To do.
All the data should be repeated exactly. Any image in it is left out.
------------
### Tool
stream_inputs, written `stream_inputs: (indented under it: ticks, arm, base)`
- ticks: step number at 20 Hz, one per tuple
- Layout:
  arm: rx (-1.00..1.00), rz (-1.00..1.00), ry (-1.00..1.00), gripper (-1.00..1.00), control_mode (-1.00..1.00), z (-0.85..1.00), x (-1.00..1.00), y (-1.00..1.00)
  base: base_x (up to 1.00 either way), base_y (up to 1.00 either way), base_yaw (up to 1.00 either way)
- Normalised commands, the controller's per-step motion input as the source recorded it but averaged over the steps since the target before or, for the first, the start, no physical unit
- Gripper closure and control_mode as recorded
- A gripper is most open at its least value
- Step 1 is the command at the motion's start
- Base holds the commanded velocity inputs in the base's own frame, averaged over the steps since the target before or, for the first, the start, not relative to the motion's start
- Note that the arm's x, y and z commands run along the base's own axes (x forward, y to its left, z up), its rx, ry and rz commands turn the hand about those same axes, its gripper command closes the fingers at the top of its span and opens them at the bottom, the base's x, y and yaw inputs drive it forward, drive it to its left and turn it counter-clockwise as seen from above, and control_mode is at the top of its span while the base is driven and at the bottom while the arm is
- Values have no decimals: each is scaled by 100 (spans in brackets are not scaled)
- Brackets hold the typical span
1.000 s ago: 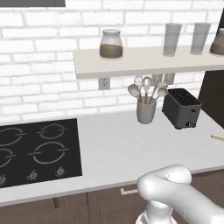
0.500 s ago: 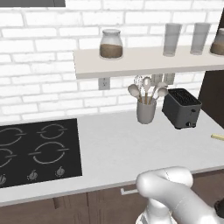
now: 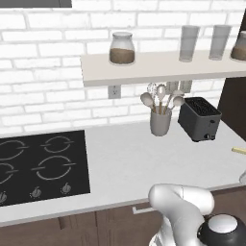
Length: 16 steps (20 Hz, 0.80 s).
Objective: Pick the ladle from the drawer and place it on the counter.
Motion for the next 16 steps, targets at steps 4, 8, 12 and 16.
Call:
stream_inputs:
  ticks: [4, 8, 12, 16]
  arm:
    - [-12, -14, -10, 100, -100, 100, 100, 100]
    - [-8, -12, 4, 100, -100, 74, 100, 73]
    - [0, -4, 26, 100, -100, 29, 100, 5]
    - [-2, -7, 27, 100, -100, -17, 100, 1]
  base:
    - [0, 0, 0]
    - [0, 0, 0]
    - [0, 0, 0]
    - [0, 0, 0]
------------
Answer to the problem.
### Tool
stream_inputs, written `stream_inputs: (indented under it: ticks, arm, base)`
- ticks: step number at 20 Hz, one per tuple
- Layout:
  arm: rx (-1.00..1.00), rz (-1.00..1.00), ry (-1.00..1.00), gripper (-1.00..1.00), control_mode (-1.00..1.00), z (-0.85..1.00), x (-1.00..1.00), y (-1.00..1.00)
  base: base_x (up to 1.00 either way), base_y (up to 1.00 either way), base_yaw (up to 1.00 either way)
- Normalised commands, the controller's per-step motion input as the source recorded it but averaged over the steps since the target before or, for the first, the start, no physical unit
- Gripper closure and control_mode as recorded
- A gripper is most open at its least value
- Step 1 is the command at the motion's start
- Base holds the commanded velocity inputs in the base's own frame, averaged over the steps since the target before or, for the first, the start, not relative to the motion's start
- Note that the arm's x, y and z commands run along the base's own axes (x forward, y to its left, z up), its rx, ry and rz commands turn the hand about those same axes, its gripper command closes the fingers at the top of its span and opens them at the bottom, the base's x, y and yaw inputs drive it forward, drive it to its left and turn it counter-clockwise as seen from above, and control_mode is at the top of its span while the base is driven and at the bottom while the arm is
- Values have no decimals: each is scaled by 100 (spans in brackets are not scaled)
- Brackets hold the typical span
1.000 s ago: 
0.500 s ago: 
now: 
Length: 16 steps (20 Hz, 0.80 s).
Objective: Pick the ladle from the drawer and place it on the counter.
Motion for the next 16 steps, targets at steps 4, 8, 12 and 16.
Call:
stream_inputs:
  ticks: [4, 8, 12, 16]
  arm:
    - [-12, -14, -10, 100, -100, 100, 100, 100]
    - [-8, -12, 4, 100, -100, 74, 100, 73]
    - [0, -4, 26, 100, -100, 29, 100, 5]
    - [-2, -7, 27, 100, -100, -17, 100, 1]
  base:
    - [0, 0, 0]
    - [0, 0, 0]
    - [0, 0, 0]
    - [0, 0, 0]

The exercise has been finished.